*WHAT YOU NEED TO DO*
What you return must be the exact lines of the material below, from the first through the one that has "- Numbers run", with no pictures and, please, nothing else.

☆ ☆ ☆ ☆ ☆ ☆ ☆

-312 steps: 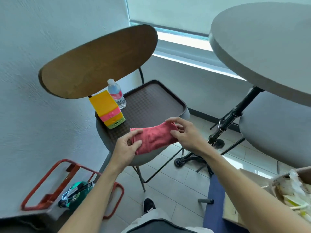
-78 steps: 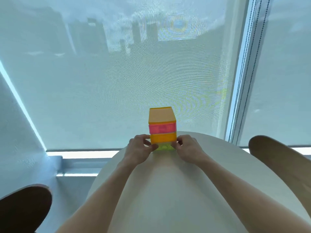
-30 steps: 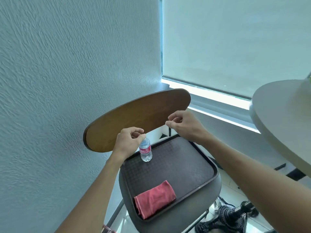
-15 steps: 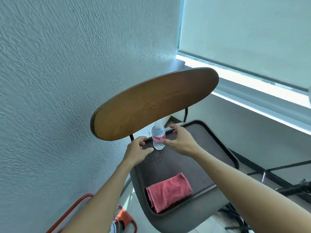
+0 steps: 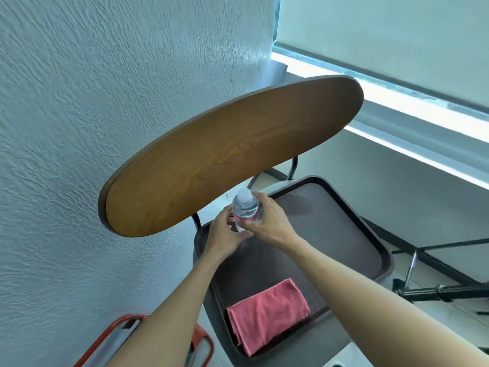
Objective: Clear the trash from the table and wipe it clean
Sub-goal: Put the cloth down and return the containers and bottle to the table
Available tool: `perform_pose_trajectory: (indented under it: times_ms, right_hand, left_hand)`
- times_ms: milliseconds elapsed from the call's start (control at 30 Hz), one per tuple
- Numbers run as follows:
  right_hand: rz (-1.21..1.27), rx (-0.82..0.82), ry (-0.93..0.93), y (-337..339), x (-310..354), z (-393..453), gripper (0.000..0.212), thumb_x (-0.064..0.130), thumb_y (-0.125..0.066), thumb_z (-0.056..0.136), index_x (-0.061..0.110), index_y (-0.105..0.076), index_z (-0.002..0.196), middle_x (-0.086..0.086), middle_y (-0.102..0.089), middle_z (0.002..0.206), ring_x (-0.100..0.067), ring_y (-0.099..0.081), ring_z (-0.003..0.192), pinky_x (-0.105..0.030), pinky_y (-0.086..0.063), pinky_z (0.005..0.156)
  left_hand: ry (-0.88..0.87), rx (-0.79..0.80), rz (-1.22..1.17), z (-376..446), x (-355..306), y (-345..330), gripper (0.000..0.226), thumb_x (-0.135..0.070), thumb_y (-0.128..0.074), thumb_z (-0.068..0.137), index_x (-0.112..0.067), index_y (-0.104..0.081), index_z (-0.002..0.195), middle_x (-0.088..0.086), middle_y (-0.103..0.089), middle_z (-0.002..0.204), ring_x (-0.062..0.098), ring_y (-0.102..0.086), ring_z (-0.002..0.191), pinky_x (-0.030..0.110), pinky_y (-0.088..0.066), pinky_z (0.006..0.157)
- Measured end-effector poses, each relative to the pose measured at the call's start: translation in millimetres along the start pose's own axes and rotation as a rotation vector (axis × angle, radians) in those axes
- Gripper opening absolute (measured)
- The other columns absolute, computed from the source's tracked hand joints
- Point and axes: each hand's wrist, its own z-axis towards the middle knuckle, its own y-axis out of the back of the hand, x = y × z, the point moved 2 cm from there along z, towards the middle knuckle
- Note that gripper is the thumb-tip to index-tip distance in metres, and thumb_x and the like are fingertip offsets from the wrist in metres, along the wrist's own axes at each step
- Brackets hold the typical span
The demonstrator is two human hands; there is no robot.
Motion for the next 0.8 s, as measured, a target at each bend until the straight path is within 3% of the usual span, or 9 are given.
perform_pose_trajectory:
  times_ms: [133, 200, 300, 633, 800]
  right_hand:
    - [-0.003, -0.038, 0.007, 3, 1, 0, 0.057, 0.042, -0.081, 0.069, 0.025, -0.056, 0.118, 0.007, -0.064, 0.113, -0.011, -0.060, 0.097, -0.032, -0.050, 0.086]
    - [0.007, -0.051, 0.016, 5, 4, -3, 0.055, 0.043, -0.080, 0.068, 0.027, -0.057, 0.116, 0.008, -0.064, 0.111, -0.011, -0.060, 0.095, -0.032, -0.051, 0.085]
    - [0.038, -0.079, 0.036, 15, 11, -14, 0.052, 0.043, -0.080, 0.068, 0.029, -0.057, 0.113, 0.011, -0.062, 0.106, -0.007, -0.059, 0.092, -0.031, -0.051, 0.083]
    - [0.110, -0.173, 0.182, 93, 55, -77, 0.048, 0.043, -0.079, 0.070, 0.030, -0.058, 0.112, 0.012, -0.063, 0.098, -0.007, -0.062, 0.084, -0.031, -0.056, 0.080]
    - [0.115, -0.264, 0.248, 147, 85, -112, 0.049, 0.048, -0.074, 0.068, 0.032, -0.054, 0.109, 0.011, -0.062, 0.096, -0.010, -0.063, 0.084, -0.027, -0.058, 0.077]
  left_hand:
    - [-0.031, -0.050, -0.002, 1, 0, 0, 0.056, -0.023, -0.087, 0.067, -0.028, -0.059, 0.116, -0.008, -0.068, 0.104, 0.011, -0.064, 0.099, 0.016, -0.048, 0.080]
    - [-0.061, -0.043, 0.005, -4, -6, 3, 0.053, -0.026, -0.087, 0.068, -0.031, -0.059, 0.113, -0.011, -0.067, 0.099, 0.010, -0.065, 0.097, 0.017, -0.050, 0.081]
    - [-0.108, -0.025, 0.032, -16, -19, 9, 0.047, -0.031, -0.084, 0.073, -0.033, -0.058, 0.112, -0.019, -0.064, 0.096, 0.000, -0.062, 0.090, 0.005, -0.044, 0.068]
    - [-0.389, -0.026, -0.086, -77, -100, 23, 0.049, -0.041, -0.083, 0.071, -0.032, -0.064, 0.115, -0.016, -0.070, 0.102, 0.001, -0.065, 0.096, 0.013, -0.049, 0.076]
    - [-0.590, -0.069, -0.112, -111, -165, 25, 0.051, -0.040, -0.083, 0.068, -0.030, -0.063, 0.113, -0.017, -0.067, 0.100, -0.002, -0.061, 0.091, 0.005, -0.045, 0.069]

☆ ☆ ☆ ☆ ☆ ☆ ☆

*RESPONSE AREA*
-312 steps: 
-78 steps: 
-30 steps: 
-15 steps: 
+0 steps: 
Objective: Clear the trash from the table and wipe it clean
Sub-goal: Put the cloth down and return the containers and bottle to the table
Available tool: `perform_pose_trajectory: (indented under it: times_ms, right_hand, left_hand)`
- times_ms: milliseconds elapsed from the call's start (control at 30 Hz), one per tuple
- Numbers run as follows:

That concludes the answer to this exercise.